As Australia faces our own vaccine rollout, we’re not exactly sure what to do expect, and even how it will work. Last week, we asked the European Commission to review Italy’s decision to block the export of 250,000 doses of the AstraZeneca vaccine headed our way.

Prime Minister Scott Morrison has said losing “one shipment” would not badly affect our rollout. Morrison has set a target of October for the entire nation to be vaccinated, which means 20 million citizens would have to receive two doses each in eight months.

In February, a group of researchers uploaded their preliminary analysis and discovered that the health system would have to administer 200,000 jabs a day almost immediately, and maintain that pace for several months.

As the researchers noted, “Prime Minister Scott Morrison has suggested the rollout capacity will start at around 80,000 doses per week and increase from there. That’s 16,000 a day (over five-day weeks), well short of the required 200,000 a day. The planned peak capacity hasn’t been announced, but even back-of-the-beer-mat calculation would suggest a minimum of 167,000 vaccines per day to give two doses each to 20 million Australians in the eight months between March and October 2021. The longer it takes to reach such capacity, the higher that daily number will get — or we will not reach the target vaccination percentage this year.”

By the end of February, Israel vaccinated 55% of their population of nine million, the fastest per capita pace of any country. As The Washington Post put it, “Israel’s fastest-in-the world vaccine campaign is offering other countries the first real-life look at how mass inoculation can bend the trajectory of the coronavirus pandemic.”

Last week, Israel’s Health Minister Yuli Edelstein spoke to Fairfax and outlined their ‘green pass’ policy, one that bans individuals from venues if they choose to turn down the vaccine.

“The public is very fond of it.

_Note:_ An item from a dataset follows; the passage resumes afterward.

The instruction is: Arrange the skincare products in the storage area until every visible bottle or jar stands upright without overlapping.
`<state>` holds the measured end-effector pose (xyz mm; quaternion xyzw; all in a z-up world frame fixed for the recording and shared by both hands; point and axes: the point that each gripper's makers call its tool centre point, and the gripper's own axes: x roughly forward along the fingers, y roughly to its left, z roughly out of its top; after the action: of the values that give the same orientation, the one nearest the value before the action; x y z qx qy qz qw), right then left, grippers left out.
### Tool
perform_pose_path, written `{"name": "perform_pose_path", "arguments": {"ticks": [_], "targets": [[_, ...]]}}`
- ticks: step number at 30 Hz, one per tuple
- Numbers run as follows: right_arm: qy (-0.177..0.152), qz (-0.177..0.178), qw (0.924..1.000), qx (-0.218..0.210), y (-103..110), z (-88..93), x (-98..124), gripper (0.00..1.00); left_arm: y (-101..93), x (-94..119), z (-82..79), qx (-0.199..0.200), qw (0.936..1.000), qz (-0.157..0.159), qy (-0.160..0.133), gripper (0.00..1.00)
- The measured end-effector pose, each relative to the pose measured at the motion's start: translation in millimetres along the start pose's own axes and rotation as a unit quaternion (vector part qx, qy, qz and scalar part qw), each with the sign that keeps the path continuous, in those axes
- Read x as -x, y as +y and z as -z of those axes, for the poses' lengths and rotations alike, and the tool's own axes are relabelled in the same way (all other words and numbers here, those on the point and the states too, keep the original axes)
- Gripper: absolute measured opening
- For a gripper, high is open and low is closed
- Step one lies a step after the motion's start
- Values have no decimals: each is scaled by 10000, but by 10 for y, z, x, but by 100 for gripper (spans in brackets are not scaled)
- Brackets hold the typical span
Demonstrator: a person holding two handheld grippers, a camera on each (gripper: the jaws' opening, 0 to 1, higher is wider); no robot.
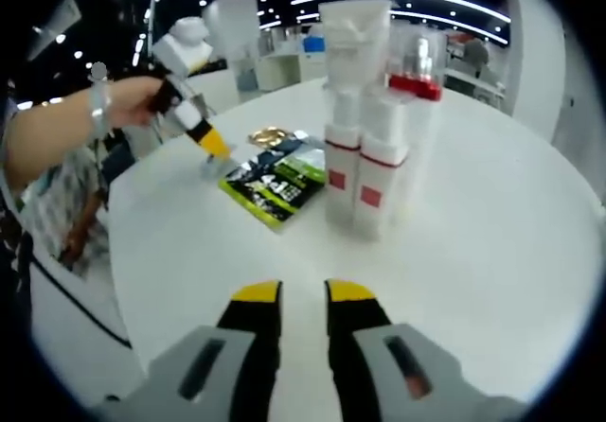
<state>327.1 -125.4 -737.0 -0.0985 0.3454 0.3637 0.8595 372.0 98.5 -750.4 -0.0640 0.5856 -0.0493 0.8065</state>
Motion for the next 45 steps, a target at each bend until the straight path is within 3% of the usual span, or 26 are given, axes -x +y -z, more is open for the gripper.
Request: {"name": "perform_pose_path", "arguments": {"ticks": [15,21,45], "targets": [[118,52,9999,53,-13,53,37,16,-14,-118,-20,-57,9987,-244,-433,41],[142,56,9999,73,2,82,34,16,-47,-122,14,-298,9965,-513,-587,41],[127,308,9994,-36,-149,187,78,16,-47,-139,-20,-264,9953,-596,-712,42]]}}
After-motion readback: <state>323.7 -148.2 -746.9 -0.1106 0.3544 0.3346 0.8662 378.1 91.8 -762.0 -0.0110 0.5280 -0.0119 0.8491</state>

There are some voices opposed but you really have to look at the alternatives,” Edelstein told The Sydney Morning Herald and The Age.

“If the options are to keep society and the economy closed, or open up to people who have got the vaccine, I think the answer is quite obvious.”

The pass (which was endorsed by Prime Minister Benjamin Netanyahu, who had a cappuccino and cake at a Jerusalem cafe over the weekend) is an app linked to medical files and is produced upon entry to cinemas, hotels, places of worship, gyms, swimming pools, major events et cetera. Restaurants and bars will be included as they are released from lockdown.

According to Edelstein, the risk of being “left behind” is a more effective deterrent than financial bonuses, which was apparently rejected by the minister “on the spot”.

However, Israel’s success goes deeper than societal restrictions, as the Post noted, “A rush of Israeli medical research — some emerging too fast for academic journals to keep up — reveals that the Pfizer-BioNTech vaccine is even more effective than hoped at preventing serious disease and death, safe for nearly all adults, and almost completely free of serious side effects…the vaccine has proved so good at protecting the elderly, who are especially vulnerable, that hospital administrators here say it has all but eliminated the risk that covid-19 cases would collapse their critical care systems. Almost 90% of Israelis over 50 have been fully vaccinated.”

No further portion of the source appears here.